Problem ->
After finding the line containing "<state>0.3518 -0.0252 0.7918" below, please output that line and each following one through the line containing "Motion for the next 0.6", exactly as written.

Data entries
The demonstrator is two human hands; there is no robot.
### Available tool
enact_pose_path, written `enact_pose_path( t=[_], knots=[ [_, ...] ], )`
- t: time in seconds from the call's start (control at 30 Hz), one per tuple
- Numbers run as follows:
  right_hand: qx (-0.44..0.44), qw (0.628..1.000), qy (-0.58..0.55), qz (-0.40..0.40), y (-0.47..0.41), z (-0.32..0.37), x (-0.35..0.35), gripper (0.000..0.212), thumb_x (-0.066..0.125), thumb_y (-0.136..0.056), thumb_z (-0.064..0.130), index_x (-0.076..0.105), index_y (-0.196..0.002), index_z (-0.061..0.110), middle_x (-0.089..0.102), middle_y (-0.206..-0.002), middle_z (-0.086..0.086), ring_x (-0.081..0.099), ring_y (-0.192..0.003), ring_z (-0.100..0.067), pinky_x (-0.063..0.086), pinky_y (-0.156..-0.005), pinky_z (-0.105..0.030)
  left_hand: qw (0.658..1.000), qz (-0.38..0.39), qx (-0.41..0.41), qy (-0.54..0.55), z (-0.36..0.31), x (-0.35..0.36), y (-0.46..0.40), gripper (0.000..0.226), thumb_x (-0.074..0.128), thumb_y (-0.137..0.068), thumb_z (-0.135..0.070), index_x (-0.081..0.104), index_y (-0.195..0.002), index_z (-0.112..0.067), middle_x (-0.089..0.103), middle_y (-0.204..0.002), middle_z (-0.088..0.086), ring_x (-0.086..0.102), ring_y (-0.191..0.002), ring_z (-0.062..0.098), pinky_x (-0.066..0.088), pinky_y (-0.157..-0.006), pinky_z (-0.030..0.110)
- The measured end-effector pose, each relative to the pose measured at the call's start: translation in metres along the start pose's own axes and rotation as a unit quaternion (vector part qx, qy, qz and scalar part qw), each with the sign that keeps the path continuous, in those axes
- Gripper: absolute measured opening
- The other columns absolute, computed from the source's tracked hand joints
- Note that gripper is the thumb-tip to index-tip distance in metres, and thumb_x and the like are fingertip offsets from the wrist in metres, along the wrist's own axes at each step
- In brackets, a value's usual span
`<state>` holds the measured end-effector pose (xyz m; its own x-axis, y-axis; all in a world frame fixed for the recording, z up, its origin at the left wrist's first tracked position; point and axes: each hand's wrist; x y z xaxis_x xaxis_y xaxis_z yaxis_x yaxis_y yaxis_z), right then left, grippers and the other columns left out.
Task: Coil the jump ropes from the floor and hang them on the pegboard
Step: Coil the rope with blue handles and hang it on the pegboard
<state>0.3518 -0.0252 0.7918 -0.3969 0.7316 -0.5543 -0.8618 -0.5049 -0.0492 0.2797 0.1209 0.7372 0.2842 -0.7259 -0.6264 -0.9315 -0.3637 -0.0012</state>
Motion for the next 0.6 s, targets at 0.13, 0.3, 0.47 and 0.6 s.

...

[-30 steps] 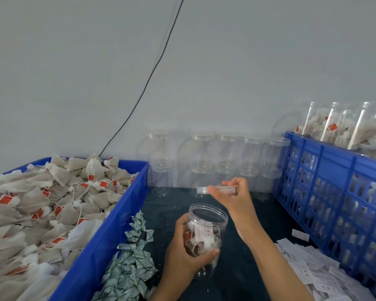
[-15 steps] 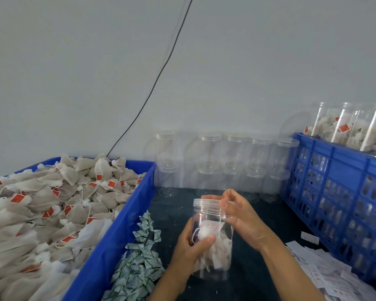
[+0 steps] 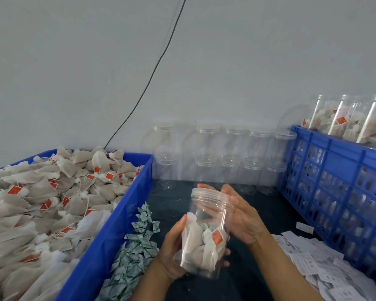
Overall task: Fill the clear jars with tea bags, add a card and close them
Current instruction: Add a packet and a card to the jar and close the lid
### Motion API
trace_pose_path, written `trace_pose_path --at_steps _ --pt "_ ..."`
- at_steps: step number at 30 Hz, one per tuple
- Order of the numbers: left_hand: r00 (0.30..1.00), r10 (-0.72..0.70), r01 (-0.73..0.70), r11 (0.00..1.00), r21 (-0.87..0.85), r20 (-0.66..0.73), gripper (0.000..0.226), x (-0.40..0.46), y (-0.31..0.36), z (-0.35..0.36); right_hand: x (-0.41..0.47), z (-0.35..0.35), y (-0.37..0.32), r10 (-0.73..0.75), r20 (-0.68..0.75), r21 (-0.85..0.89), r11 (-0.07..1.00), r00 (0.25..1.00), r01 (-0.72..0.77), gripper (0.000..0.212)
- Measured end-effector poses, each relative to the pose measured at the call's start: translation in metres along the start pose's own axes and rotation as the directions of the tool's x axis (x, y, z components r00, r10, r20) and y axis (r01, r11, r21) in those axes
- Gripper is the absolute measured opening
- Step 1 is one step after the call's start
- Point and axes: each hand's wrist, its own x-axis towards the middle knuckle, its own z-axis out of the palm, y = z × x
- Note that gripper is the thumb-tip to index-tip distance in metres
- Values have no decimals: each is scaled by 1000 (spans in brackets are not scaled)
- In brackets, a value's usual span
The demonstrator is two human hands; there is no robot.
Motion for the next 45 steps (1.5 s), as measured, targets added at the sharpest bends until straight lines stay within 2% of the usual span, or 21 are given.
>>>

Finished task ->
<state>0.3518 -0.0252 0.7918 -0.3969 0.7316 -0.5543 -0.8618 -0.5049 -0.0492 0.2797 0.1209 0.7372 0.2842 -0.7259 -0.6264 -0.9315 -0.3637 -0.0012</state>
Motion for the next 0.6 s, targets at 0.13, 0.3, 0.47 and 0.6 s.

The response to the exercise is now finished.